INSTRUCTIONS TO FOLLOW: Transcribe all data verbatim. Skip the pictures.
★ ★ ★ ★ ★
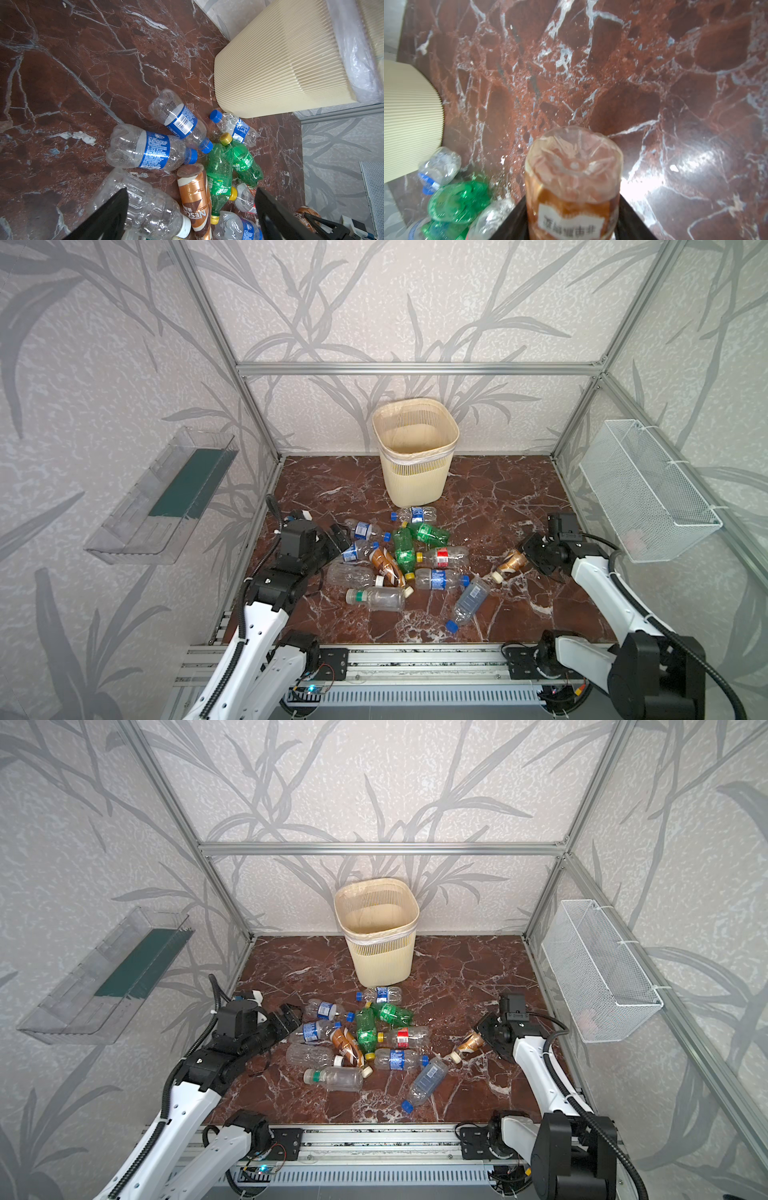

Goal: Throw the plastic bottles in the bin
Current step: 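Carry the brown coffee bottle over the bin with the right gripper and release it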

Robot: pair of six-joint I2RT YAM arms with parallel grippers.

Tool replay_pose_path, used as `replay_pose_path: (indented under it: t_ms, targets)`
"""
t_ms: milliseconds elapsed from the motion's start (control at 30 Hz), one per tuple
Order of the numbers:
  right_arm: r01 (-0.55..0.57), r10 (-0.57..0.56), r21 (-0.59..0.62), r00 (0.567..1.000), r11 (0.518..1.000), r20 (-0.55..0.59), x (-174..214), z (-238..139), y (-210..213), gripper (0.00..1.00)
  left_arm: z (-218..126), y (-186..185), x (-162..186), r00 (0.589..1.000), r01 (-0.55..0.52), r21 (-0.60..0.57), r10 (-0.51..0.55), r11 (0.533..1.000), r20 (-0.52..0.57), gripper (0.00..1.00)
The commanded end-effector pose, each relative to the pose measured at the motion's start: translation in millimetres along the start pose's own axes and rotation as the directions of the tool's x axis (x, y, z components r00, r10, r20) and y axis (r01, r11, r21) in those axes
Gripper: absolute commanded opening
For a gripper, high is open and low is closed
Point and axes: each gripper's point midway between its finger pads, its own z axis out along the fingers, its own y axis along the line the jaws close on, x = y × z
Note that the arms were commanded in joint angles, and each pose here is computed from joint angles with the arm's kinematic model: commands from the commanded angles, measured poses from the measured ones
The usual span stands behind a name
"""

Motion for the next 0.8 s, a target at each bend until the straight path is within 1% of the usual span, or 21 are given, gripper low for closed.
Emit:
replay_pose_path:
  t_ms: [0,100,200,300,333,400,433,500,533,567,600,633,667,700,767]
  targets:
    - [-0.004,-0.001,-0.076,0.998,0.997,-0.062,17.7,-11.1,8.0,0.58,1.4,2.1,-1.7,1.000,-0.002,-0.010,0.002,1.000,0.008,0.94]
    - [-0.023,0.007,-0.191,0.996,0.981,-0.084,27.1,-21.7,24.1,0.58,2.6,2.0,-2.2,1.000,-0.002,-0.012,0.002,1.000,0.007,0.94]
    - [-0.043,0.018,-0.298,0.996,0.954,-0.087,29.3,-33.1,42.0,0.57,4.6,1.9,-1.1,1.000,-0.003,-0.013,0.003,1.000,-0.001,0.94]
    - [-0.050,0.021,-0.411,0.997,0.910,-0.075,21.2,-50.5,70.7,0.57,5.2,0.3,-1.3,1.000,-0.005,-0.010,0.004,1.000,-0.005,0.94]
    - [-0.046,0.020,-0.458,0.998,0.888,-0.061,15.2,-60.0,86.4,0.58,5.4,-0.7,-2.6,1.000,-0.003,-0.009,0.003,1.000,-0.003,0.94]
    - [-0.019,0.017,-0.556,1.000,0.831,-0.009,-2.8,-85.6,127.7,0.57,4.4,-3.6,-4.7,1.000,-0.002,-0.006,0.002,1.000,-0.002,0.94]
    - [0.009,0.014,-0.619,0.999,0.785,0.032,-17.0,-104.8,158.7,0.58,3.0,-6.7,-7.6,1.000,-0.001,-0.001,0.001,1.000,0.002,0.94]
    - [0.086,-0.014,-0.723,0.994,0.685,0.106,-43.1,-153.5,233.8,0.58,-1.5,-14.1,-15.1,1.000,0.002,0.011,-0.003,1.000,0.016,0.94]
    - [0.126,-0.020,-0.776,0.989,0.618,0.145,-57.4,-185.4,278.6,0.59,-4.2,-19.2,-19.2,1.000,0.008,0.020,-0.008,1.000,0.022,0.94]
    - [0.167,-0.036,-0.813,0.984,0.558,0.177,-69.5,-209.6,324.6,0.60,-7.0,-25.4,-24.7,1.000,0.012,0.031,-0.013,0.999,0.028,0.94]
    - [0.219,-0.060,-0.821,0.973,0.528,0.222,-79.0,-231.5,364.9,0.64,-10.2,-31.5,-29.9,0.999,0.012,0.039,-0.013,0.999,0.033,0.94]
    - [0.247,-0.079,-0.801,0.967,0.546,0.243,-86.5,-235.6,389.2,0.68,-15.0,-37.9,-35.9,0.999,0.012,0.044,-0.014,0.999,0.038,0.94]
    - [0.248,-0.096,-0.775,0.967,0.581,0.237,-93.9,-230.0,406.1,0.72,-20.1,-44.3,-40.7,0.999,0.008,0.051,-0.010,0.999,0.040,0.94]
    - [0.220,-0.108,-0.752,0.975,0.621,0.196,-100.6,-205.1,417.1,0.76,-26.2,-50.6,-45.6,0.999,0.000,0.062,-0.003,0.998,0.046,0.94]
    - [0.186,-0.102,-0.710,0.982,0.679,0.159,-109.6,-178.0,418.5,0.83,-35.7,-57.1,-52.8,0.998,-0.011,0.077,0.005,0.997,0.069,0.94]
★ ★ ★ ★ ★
FINISHED TASK:
Goal: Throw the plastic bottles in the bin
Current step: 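Carry the brown coffee bottle over the bin with the right gripper and release it
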
Robot: pair of six-joint I2RT YAM arms with parallel grippers.

Tool replay_pose_path, used as `replay_pose_path: (indented under it: t_ms, targets)`
"""
t_ms: milliseconds elapsed from the motion's start (control at 30 Hz), one per tuple
Order of the numbers:
  right_arm: r01 (-0.55..0.57), r10 (-0.57..0.56), r21 (-0.59..0.62), r00 (0.567..1.000), r11 (0.518..1.000), r20 (-0.55..0.59), x (-174..214), z (-238..139), y (-210..213), gripper (0.00..1.00)
  left_arm: z (-218..126), y (-186..185), x (-162..186), r00 (0.589..1.000), r01 (-0.55..0.52), r21 (-0.60..0.57), r10 (-0.51..0.55), r11 (0.533..1.000), r20 (-0.52..0.57), gripper (0.00..1.00)
The commanded end-effector pose, each relative to the pose measured at the motion's start: translation in millimetres along the start pose's own axes and rotation as the directions of the tool's x axis (x, y, z components r00, r10, r20) and y axis (r01, r11, r21) in those axes
Gripper: absolute commanded opening
For a gripper, high is open and low is closed
Point and axes: each gripper's point midway between its finger pads, its own z axis out along the fingers, its own y axis along the line the jaws close on, x = y × z
Note that the arms were commanded in joint angles, and each pose here is computed from joint angles with the arm's kinematic model: commands from the commanded angles, measured poses from the measured ones
The usual span stands behind a name
"""

Motion for the next 0.8 s, a target at each bend until the straight path is within 1% of the usual span, or 21 are given, gripper low for closed.
Emit:
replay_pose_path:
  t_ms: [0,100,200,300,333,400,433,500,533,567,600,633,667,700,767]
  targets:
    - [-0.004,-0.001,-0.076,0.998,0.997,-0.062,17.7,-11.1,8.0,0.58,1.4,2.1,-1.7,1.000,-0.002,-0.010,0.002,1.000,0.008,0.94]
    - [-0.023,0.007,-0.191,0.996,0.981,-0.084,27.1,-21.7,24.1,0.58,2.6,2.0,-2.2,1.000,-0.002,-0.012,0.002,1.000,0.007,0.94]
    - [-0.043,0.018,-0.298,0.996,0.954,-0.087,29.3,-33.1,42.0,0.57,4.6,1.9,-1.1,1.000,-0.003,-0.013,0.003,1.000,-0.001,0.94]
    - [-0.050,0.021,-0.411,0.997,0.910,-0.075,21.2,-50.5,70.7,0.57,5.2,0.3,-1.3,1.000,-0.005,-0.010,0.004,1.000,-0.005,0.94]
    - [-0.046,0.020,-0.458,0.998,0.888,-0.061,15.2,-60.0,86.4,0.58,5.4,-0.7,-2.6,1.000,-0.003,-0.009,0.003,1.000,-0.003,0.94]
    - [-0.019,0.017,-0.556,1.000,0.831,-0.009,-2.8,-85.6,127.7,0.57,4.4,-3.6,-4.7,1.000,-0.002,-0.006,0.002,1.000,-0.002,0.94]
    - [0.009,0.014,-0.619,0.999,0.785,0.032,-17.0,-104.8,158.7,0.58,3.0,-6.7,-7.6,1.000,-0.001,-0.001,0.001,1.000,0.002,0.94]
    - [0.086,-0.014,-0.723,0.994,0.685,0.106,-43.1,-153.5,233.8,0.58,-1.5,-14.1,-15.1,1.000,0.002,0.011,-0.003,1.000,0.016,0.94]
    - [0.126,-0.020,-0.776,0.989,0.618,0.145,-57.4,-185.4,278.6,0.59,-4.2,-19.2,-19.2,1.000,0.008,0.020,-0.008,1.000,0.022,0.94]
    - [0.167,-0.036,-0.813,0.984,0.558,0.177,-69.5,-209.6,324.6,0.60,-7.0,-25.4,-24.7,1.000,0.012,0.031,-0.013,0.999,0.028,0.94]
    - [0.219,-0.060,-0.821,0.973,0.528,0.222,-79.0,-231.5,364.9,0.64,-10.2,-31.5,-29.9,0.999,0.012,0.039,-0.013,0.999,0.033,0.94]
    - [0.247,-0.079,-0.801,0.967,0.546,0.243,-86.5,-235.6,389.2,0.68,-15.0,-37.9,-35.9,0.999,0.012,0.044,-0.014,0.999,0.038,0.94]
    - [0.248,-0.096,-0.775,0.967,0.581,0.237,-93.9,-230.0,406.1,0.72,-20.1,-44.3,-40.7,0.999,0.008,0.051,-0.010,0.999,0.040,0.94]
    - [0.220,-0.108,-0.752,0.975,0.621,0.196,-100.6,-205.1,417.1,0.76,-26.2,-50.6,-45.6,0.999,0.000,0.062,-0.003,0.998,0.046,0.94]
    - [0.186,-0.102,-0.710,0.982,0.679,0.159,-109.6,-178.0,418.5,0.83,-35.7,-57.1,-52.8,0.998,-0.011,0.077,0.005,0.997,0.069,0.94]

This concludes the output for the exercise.